▶ **Work instruction**: Among the records that follow, how many lines include the string "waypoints"? Only the number is wanted.

Data items
━━━━━━

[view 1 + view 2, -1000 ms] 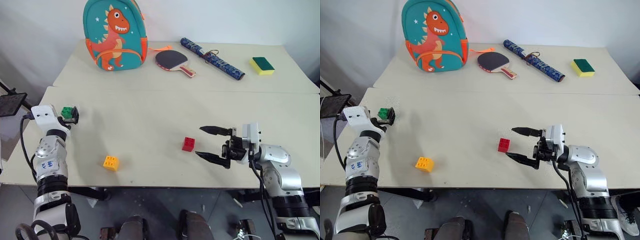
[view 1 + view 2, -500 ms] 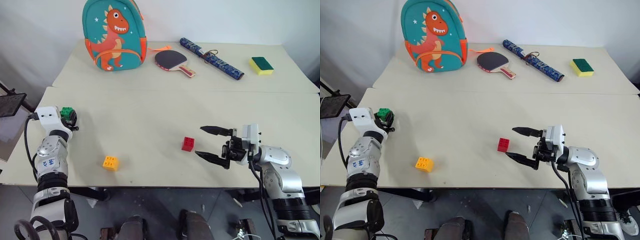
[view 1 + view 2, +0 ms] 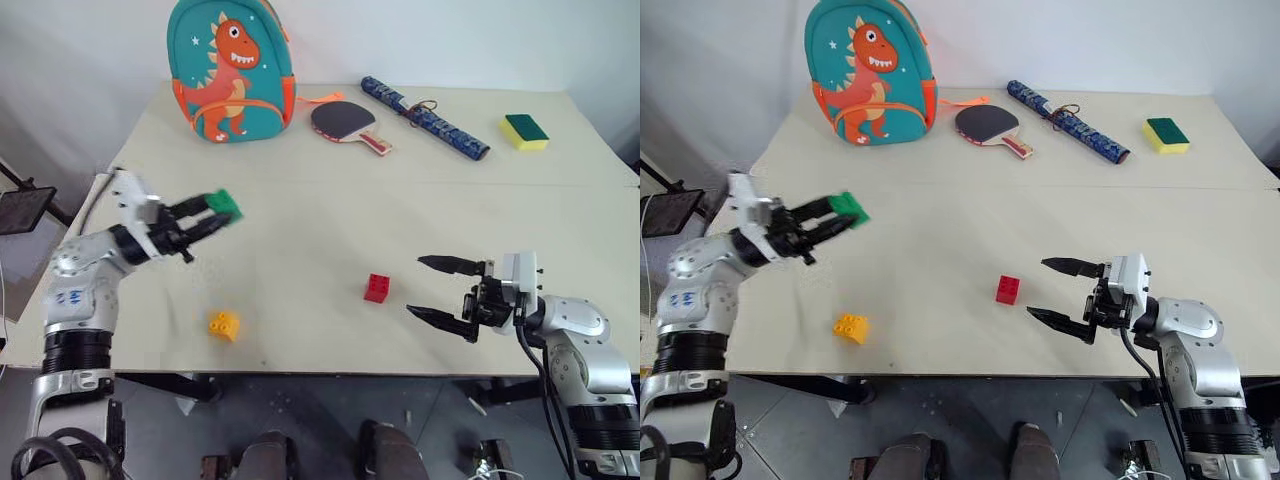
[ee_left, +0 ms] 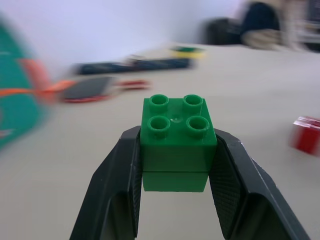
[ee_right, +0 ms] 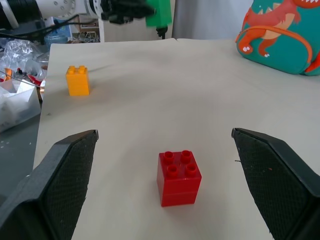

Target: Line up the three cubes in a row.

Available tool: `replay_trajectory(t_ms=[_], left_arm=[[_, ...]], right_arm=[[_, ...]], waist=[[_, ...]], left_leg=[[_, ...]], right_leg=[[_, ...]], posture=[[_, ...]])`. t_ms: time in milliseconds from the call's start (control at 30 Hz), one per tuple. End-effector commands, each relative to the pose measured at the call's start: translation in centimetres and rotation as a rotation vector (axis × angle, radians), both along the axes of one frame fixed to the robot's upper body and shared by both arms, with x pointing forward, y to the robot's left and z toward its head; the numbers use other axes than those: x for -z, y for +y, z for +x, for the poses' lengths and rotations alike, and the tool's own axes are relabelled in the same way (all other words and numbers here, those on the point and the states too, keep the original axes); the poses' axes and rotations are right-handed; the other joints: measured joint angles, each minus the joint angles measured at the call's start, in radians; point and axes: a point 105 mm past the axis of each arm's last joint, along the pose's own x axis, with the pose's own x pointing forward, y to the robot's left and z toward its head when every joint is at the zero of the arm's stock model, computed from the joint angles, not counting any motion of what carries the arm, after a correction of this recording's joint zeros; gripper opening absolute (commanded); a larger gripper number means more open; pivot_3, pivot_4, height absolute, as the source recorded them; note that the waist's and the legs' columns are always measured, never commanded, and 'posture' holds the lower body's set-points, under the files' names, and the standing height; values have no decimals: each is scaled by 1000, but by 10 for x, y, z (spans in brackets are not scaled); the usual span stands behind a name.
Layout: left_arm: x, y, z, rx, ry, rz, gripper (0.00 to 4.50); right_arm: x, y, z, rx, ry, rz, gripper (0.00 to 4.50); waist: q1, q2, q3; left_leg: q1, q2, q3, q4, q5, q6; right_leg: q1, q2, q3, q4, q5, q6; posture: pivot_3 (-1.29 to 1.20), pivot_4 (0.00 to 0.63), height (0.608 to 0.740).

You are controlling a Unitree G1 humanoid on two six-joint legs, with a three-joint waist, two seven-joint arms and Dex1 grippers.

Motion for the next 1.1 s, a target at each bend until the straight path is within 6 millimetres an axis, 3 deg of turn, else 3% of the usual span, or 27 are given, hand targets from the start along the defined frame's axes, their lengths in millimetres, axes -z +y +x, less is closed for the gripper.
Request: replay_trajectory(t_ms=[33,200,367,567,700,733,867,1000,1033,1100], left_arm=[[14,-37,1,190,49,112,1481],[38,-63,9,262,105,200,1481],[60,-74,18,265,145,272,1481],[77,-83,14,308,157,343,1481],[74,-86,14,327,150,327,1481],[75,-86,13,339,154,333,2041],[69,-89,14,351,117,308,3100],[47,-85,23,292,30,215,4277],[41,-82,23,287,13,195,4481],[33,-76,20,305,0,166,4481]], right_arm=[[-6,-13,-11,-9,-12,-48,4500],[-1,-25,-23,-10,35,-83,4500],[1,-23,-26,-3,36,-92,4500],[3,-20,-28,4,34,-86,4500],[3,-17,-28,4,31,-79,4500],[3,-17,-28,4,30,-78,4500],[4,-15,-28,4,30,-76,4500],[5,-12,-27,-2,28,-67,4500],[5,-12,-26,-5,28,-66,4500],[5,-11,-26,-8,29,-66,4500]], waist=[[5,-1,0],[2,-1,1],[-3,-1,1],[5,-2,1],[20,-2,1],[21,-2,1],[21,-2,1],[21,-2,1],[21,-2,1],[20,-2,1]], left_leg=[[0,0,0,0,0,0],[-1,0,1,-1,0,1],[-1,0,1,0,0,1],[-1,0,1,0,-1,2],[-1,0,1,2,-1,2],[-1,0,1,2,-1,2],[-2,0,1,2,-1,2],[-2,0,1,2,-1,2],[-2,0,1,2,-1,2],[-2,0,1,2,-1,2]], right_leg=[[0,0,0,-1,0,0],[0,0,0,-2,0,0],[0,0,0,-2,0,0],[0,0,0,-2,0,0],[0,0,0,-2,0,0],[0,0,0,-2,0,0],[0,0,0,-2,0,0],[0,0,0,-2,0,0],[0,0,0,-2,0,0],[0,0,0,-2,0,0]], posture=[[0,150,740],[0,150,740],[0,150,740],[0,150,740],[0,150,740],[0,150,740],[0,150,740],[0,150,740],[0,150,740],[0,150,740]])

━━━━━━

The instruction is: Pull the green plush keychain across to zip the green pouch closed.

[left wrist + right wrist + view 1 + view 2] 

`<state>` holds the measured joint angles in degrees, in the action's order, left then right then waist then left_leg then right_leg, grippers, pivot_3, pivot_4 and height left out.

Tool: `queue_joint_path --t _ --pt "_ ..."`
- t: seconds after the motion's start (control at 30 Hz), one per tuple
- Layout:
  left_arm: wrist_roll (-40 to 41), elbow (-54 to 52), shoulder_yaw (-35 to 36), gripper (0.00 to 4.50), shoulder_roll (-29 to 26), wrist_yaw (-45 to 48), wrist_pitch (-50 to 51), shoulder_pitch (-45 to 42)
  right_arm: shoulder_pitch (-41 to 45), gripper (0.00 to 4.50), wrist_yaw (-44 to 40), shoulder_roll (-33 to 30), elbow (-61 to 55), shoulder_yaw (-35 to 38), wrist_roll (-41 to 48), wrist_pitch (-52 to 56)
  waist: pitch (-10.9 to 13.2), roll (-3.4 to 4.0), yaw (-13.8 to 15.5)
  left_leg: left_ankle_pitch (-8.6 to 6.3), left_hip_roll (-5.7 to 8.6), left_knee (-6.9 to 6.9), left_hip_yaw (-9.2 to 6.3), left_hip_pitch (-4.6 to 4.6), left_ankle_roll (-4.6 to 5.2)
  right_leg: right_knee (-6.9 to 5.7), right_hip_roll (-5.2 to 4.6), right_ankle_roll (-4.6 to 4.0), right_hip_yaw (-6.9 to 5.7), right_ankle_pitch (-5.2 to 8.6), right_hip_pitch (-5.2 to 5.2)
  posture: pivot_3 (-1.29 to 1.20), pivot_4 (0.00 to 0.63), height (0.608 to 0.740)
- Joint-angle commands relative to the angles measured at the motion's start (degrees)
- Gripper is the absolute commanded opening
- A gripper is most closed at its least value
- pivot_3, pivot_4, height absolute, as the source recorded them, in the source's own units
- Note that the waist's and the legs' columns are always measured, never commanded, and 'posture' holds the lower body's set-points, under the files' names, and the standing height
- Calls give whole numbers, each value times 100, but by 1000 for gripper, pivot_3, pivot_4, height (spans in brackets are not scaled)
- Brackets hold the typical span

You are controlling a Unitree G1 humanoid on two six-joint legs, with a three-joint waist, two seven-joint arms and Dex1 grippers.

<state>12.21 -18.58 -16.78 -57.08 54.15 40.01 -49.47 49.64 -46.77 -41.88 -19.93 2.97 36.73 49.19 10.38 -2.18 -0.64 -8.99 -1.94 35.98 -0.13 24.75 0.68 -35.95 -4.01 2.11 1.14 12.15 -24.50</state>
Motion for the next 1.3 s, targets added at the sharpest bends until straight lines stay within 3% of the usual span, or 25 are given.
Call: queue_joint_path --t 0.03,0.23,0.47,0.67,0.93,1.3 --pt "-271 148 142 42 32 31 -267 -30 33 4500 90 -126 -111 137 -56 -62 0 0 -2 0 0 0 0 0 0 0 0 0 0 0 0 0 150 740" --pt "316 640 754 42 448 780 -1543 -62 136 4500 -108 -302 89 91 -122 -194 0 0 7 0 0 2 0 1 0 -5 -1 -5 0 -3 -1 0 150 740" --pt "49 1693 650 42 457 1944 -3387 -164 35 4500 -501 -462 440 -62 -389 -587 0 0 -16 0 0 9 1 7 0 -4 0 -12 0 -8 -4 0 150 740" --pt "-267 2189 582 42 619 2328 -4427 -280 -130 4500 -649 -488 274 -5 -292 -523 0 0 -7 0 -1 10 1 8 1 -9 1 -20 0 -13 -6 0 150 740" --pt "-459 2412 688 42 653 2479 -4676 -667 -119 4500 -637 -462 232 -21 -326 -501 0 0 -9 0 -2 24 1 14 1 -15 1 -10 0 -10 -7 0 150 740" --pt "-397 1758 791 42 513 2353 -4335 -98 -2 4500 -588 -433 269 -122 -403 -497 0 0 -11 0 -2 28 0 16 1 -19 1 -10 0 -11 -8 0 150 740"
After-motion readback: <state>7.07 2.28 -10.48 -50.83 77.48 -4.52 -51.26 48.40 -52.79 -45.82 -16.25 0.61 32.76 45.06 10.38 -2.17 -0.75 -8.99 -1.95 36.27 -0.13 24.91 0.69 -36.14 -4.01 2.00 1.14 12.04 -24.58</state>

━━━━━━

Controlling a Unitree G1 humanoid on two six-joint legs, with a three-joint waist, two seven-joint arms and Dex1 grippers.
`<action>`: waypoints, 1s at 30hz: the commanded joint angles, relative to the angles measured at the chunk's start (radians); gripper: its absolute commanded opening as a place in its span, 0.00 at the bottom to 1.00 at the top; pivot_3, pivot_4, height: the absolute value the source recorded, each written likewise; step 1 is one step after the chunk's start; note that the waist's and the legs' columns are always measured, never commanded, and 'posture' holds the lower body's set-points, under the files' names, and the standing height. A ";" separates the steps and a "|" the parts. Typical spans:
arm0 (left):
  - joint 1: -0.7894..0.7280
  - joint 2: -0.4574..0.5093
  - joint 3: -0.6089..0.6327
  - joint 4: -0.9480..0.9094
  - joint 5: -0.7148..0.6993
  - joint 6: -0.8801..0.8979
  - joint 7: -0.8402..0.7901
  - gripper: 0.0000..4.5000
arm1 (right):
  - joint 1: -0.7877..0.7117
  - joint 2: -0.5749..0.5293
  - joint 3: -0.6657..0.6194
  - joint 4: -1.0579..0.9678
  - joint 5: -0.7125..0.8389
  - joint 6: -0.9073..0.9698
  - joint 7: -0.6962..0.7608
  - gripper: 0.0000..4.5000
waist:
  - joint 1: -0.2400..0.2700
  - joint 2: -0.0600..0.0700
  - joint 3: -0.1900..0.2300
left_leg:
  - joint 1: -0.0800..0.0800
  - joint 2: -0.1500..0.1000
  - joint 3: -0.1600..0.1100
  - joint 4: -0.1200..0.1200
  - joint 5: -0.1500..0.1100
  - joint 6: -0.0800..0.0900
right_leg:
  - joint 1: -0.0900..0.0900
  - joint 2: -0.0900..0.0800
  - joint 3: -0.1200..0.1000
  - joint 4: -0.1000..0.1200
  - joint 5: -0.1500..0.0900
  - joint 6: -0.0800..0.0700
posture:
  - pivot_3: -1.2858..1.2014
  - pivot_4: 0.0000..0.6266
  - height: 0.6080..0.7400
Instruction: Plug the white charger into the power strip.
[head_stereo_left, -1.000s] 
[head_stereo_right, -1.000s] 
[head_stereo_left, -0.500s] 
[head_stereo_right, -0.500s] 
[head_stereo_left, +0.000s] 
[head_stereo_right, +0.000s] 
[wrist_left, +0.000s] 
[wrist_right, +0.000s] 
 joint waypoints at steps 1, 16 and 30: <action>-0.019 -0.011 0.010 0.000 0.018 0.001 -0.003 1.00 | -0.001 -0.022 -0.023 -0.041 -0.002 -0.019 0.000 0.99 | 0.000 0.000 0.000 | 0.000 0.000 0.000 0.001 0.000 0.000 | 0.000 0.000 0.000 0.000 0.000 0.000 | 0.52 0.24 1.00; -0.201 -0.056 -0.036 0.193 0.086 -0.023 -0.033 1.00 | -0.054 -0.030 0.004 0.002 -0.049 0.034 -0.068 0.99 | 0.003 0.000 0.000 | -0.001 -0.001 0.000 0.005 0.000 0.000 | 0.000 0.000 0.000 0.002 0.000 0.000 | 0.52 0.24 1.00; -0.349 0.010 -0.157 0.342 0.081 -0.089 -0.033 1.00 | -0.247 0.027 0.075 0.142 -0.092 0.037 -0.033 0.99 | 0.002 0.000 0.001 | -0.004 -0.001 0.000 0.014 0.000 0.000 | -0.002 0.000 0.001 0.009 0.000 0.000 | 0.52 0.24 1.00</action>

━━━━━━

▶ **Task result**: 2